Let’s be realistic about the challenges we face. Almost half of drivers don’t believe they will be ready to drive an electric vehicle by 2030. Many believe that, because of cost and a lack of infrastructure, they will never drive one.
The government could regulate the market to get us there. But it will be at a heavy price – in terms of investor confidence, government revenues, consumer acceptance. We will not meet our goals if we do not change the hearts and minds of consumers.
That means giving consumers the incentive to buy electric vehicles. And not just business customers, retail customers. Customers need to be persuaded to invest in a vehicle that won’t be filled up in 2 minutes around the corner but one that could be charged at home.
Over one in three households do not have a driveway or a designated parking space. Most early EV adopters can park and charge off street. But those in flats, terraced houses, shared houses, cannot. In London, with a population of nine and a half million there are only around 7000 public charging points. One for every 1300 people. Scotland, just over 2,000 for a population of five and a half million. Wales, 846 charging points for a population of more than three million. Northern Ireland just 325 for a population of nearly two million.
And here is another crucial point, in the UK, one in ten of existing charging points doesn’t work. You might think that OK. I don’t. In the Netherlands fewer than one in a hundred charging points is defective.
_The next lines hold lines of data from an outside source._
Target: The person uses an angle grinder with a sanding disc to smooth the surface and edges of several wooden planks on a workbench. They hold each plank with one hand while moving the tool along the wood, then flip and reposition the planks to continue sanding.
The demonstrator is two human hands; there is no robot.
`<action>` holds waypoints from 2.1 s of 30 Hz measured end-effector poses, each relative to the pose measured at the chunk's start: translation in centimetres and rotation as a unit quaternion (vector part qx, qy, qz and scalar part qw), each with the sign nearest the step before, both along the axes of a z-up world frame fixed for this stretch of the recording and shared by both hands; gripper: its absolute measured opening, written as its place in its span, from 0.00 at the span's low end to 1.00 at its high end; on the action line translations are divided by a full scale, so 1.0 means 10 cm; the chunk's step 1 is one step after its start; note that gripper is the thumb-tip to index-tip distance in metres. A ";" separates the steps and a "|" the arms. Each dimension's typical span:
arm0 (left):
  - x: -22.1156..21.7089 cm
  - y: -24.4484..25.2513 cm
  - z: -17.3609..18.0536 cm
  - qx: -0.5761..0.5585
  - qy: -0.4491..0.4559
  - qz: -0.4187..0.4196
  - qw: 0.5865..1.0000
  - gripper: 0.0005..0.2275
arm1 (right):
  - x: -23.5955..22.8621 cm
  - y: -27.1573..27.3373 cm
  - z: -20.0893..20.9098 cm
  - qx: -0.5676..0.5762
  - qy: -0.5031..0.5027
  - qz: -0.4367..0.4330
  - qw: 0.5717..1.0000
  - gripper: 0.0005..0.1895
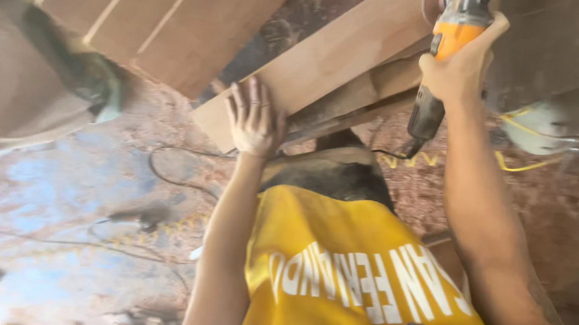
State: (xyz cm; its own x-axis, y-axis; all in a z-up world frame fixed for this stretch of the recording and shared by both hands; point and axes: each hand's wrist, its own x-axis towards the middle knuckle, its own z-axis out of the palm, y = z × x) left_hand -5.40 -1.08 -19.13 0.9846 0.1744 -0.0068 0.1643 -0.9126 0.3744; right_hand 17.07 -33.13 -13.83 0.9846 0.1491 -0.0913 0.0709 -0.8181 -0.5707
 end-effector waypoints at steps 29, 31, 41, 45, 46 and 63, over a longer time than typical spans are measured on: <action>-0.48 0.40 -0.11 0.041 0.014 0.056 0.997 0.47 | -0.04 0.82 -0.15 -0.158 -0.038 0.080 0.983 0.51; -0.46 0.40 -0.03 0.019 0.049 0.072 0.996 0.52 | 0.07 0.57 -0.27 -0.088 0.166 -0.041 0.981 0.34; -0.21 0.49 -0.11 -0.025 -0.001 0.090 0.996 0.49 | -0.84 0.28 0.25 0.025 0.069 -0.089 0.993 0.55; -0.39 0.65 -0.06 -0.015 0.037 0.027 0.999 0.50 | -1.12 0.54 0.40 -0.009 0.018 0.001 1.000 0.54; -0.37 0.63 -0.05 -0.013 0.032 0.016 0.999 0.51 | -1.17 0.61 0.43 0.006 0.062 -0.004 0.998 0.53; -0.05 0.42 0.02 0.079 0.003 -0.102 0.992 0.48 | -0.84 0.56 0.46 -0.122 0.200 0.025 0.972 0.49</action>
State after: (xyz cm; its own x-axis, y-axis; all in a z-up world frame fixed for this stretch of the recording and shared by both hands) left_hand -5.88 3.07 -18.96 0.9996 -0.0289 -0.0007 -0.0280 -0.9741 0.2245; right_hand 8.67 -27.49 -9.27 0.8554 0.1226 -0.5032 -0.0727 -0.9335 -0.3510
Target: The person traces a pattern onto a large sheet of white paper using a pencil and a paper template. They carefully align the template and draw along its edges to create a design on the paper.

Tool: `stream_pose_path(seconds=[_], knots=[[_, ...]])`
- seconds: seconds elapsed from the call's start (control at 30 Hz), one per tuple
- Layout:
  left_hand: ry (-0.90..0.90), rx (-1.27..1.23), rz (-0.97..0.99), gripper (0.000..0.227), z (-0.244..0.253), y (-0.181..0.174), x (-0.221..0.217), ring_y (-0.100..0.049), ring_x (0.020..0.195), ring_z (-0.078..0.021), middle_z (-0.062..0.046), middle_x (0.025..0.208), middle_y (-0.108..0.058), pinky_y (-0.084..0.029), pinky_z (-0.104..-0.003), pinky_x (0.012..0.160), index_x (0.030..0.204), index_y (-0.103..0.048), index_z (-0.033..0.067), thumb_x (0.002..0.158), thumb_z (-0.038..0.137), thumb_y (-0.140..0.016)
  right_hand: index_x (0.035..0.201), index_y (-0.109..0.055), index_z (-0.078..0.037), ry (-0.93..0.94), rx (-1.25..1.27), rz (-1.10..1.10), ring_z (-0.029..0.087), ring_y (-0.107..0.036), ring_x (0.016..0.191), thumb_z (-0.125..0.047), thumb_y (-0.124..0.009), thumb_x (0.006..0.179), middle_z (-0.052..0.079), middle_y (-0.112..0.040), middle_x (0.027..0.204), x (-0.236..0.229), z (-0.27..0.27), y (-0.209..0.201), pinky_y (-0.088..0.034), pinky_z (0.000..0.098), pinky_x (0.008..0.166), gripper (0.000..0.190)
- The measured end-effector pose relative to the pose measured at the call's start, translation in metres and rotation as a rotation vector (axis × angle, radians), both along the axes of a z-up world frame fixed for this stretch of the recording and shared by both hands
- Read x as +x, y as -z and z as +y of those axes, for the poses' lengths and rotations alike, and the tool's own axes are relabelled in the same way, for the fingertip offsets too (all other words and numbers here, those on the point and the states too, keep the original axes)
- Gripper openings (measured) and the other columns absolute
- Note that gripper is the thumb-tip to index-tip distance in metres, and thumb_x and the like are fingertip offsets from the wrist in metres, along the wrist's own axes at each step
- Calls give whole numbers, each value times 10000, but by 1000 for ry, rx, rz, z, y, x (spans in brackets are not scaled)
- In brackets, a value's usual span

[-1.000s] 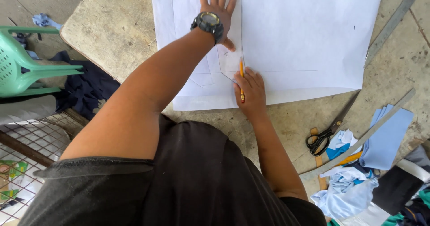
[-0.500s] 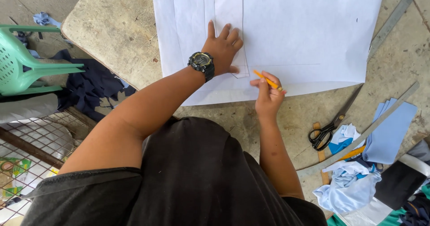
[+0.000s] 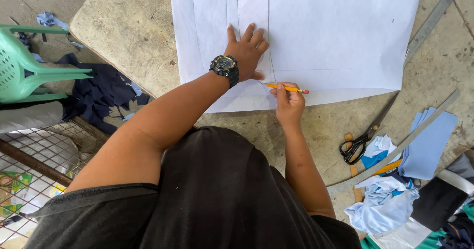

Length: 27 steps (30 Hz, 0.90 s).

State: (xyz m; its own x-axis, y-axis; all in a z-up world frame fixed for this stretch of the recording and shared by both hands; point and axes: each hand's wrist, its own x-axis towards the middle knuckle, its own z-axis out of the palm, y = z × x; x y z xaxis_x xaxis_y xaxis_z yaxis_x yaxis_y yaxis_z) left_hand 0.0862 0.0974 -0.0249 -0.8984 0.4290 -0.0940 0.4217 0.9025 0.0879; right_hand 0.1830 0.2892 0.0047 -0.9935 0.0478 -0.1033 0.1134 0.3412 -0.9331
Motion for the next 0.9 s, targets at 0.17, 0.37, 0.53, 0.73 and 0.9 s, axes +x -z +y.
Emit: stream_pose_path(seconds=[0.17,0.37,0.53,0.73,0.9], knots=[[2,1,-7,1038,-1,-1,-1,-270,1463,-350,-104,1564,-370,-340,-794,982,1413,-477,130,701,864,-659,1051,-680,-60,-16,177,36,141,-691,828,-196,-587,1027,74,-754,882,-2,4,-11,-533,266,724,166],[52,18,23,1030,-6,0,0,-308,1453,-378,-126,1550,-403,-256,-818,1030,1420,-482,128,733,887,-597,954,-726,21,145,303,222,158,-731,884,-97,-595,1026,26,-717,975,-14,34,-37,-590,296,816,191],[142,55,-93,722,-24,-10,-24,-371,1381,-337,-100,1500,-442,-275,-758,1045,1393,-530,165,881,670,-601,1110,-680,-18,-77,129,178,200,-731,956,-46,-603,996,102,-746,969,-9,-3,-43,-593,329,909,140],[220,43,-143,775,-36,-12,-30,-376,1353,-302,-62,1511,-399,-301,-705,1054,1416,-505,191,814,636,-706,1121,-686,-11,-270,99,62,245,-746,1017,-157,-585,997,151,-761,1038,-12,-29,-34,-592,323,875,217],[220,63,-188,872,-38,-15,-30,-344,1382,-301,-60,1533,-370,-260,-718,1077,1466,-463,194,769,630,-755,1103,-688,-14,-311,61,64,241,-747,1018,-129,-594,1002,145,-754,1044,-15,-33,-29,-596,325,894,179]])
Imagine buying a car when you knew one in ten of them wouldn’t work.
To meet the 2030 target, we need three ‘I’s to come together. Industry. We can meet our targets. The models are there, the investments – massive investments – made. But it will be for nothing if the consumer cannot afford them. Hence the second “I” on Incentives. And it will also be for nothing if the infrastructure – the last “I” – isn’t there or, worse, doesn’t work. The lack of both explains why only around one in fifty vehicles bought by private consumers is electric. That has to change. There is so much at stake. Our planet and our prosperity.
Nearly 900,000 skilled jobs in our industry with millions more in support. £326 billion in turnover across the sector. One in ten of all UK exported goods is automotive. That cannot be sustained if we stand still. Our global leadership in internal combustion engines counts for little in the new economy. We must shift to electric vehicles and fast.
This means making the UK THE most attractive destination to invest in zero emission technologies. Stimulating investment, creating battery gigafactories, transforming the supply chain, upskilling our world-renown workforce and creating the conditions that make manufacturing competitive and the market strong.
We, as an industry, are investing in Government’s ambition. Every day you read of major manufacturers, major brands, declaring 2030 their goal. But we need our actions to be matched.
Invest in the industry. Invest in infrastructure. Invest in the consumer. That investment will be repaid.
Make no mistake, the race to zero emissions is one the UK automotive industry can win – but not if that race is snakes and ladders. 2030 is achievable but only if the conditions are right, the collaboration strong and the consumer confident.”